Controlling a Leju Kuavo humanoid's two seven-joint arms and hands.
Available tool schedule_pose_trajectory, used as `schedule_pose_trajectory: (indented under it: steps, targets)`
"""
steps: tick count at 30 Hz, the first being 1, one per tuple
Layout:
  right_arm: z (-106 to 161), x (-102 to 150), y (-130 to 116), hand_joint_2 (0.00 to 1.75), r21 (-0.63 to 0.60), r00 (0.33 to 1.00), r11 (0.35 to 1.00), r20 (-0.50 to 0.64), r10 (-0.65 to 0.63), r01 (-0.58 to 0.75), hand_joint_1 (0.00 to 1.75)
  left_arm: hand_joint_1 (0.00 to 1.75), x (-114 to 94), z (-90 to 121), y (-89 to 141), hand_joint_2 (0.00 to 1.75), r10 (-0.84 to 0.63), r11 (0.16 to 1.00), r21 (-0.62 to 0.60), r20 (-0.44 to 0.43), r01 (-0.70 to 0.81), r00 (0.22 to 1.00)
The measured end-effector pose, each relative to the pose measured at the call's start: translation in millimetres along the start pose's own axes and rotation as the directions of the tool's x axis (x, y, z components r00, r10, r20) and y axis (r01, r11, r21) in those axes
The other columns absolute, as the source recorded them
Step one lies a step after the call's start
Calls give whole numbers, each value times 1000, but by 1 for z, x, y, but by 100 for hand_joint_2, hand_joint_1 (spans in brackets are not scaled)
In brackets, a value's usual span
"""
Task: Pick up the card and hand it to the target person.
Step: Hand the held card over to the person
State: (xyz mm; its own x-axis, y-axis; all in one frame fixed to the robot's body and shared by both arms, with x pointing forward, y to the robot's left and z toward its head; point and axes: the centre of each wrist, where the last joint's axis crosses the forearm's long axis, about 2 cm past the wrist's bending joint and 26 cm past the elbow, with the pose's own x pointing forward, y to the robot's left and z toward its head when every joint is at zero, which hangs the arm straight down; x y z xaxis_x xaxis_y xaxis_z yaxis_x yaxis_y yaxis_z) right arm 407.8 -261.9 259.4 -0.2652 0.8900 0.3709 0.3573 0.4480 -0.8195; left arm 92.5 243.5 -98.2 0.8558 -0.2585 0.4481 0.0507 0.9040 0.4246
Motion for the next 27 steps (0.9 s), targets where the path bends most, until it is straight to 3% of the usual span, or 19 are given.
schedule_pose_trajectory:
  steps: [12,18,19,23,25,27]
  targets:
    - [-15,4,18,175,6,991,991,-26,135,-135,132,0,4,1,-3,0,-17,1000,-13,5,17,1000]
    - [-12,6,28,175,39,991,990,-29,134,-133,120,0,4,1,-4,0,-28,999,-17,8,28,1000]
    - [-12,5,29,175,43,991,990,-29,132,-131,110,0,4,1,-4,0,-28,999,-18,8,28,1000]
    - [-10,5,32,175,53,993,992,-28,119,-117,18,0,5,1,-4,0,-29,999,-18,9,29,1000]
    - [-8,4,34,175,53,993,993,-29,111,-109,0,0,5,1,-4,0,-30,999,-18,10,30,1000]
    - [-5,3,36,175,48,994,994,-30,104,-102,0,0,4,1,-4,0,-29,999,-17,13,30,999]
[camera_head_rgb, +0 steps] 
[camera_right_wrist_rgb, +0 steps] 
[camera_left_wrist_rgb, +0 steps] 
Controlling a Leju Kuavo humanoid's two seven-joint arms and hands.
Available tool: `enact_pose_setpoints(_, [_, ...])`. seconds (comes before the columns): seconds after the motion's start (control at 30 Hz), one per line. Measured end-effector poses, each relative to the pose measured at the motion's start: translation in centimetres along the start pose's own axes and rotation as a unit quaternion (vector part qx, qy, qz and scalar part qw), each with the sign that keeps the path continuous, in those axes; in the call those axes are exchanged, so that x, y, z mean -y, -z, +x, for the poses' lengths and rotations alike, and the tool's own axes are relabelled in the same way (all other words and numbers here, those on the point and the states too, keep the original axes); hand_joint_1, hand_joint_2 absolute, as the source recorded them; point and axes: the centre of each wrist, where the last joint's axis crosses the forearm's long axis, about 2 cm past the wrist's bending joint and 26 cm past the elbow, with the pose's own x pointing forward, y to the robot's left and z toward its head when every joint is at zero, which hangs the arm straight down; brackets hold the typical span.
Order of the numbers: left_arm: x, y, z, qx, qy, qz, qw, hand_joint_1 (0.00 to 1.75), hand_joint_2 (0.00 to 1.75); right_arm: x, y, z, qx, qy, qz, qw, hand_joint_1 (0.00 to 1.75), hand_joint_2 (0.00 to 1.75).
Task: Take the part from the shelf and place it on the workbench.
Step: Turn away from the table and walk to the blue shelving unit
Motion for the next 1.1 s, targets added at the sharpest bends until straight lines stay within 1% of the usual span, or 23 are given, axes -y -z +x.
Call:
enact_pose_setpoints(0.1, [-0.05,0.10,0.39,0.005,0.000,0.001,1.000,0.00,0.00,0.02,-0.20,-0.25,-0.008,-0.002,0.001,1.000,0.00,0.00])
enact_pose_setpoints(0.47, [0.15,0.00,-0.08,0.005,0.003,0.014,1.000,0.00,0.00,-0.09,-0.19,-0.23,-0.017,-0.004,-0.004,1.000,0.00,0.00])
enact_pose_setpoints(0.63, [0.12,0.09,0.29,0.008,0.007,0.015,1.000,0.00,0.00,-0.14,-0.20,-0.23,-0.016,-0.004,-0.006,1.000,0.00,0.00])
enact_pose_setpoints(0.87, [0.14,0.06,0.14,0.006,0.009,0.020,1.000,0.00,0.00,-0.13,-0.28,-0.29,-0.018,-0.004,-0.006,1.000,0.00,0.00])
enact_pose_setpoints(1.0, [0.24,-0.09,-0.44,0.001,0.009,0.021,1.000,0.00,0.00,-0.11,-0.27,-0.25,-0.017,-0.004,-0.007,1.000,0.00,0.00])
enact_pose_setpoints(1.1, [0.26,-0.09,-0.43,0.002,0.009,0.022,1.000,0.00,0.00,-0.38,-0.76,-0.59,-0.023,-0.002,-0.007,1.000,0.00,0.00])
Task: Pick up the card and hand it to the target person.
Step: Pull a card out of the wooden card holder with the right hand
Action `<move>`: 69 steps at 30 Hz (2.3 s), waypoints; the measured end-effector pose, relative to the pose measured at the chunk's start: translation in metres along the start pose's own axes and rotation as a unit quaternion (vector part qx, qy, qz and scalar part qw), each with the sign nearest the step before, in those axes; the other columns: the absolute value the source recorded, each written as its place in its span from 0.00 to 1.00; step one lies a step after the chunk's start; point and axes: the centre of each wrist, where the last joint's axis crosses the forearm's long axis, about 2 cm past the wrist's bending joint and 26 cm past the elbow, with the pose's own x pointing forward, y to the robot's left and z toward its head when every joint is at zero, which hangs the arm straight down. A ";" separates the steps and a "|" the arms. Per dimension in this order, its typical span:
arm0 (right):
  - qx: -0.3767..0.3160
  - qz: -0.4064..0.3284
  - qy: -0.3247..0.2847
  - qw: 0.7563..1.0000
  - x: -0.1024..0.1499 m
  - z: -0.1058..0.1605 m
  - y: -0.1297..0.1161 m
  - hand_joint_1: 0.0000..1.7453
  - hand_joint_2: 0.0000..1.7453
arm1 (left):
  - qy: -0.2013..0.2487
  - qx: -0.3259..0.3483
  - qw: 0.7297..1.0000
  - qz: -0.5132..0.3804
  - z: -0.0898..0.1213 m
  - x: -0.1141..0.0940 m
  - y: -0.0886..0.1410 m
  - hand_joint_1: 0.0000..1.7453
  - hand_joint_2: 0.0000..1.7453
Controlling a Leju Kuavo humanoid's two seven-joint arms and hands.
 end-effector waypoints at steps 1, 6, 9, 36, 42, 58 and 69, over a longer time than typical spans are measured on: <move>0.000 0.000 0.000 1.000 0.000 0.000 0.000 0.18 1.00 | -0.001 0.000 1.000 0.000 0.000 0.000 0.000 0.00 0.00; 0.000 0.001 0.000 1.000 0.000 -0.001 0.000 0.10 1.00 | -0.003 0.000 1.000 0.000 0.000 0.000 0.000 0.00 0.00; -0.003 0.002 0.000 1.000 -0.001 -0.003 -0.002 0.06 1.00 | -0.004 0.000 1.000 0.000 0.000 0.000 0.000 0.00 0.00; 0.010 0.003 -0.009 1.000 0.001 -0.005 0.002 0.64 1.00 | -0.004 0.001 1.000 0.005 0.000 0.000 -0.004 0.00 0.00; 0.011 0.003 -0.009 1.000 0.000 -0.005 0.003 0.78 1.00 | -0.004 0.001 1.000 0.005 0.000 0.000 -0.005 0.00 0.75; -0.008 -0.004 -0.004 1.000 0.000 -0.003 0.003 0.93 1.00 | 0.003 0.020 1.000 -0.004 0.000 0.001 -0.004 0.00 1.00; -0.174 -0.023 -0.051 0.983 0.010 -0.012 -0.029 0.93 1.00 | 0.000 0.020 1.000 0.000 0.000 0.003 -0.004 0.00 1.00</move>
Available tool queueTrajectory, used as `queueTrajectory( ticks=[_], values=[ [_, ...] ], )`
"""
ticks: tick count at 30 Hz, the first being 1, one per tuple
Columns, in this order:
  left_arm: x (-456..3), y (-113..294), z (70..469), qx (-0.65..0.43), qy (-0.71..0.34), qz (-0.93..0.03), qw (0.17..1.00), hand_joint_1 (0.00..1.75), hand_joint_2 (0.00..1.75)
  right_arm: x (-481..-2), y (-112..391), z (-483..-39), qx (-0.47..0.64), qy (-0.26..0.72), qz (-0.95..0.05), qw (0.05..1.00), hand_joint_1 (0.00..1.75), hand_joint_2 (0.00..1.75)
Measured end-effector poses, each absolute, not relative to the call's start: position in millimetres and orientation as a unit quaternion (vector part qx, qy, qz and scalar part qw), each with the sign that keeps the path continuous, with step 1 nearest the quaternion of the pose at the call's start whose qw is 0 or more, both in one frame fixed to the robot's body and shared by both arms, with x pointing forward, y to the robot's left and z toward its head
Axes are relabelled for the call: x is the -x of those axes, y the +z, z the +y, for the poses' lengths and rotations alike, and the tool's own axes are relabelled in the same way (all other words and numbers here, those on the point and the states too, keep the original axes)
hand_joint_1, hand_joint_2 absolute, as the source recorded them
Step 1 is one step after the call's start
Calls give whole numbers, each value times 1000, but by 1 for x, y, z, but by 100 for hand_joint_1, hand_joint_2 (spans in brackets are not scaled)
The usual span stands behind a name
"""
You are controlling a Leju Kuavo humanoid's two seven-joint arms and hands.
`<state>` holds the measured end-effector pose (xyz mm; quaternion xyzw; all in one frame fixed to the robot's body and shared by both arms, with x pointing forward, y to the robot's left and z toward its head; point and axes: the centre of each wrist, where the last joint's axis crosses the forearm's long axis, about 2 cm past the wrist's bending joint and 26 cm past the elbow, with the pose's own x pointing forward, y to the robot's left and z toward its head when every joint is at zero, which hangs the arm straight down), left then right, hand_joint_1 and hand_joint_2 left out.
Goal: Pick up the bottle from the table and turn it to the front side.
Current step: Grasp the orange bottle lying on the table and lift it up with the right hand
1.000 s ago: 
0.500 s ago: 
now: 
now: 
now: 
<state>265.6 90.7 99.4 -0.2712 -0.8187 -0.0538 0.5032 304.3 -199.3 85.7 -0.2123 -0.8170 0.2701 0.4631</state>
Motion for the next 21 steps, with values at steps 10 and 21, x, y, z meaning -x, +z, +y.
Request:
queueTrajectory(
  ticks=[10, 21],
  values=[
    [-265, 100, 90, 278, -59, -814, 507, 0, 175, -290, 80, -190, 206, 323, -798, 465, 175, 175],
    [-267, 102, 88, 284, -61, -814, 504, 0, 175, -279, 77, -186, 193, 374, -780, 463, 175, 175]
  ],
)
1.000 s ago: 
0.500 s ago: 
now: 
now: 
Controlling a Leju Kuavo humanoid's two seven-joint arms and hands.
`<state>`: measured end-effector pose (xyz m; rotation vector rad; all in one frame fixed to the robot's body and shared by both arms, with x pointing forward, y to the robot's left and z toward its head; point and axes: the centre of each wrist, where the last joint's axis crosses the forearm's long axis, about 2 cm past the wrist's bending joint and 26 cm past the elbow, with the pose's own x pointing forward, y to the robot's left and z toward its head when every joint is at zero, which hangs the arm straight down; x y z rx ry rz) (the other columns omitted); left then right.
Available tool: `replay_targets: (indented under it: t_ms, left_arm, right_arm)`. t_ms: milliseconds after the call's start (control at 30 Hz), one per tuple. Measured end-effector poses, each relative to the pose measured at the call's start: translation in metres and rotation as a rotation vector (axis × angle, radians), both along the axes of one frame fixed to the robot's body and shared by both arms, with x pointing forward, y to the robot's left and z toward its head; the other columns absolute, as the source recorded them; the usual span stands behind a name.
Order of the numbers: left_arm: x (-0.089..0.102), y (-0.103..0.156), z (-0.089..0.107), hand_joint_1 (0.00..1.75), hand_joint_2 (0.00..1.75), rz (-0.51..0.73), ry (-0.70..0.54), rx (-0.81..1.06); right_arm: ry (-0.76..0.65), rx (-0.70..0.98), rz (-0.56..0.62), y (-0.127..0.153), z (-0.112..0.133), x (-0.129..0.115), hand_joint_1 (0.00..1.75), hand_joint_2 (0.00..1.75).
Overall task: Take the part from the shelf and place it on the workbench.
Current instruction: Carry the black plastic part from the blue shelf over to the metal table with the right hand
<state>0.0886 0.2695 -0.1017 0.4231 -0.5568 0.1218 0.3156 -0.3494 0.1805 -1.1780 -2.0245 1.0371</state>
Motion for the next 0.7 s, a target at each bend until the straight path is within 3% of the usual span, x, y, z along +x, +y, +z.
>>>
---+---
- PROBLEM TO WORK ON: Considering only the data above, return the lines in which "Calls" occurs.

- RESULT FOR THIS TASK:
Calls give whole numbers, each value times 1000, but by 1 for z, x, y, but by 100 for hand_joint_2, hand_joint_1 (spans in brackets are not scaled)
Calls give whole numbers, each value times 1000, but by 1 for x, y, z, but by 100 for hand_joint_1, hand_joint_2 (spans in brackets are not scaled)

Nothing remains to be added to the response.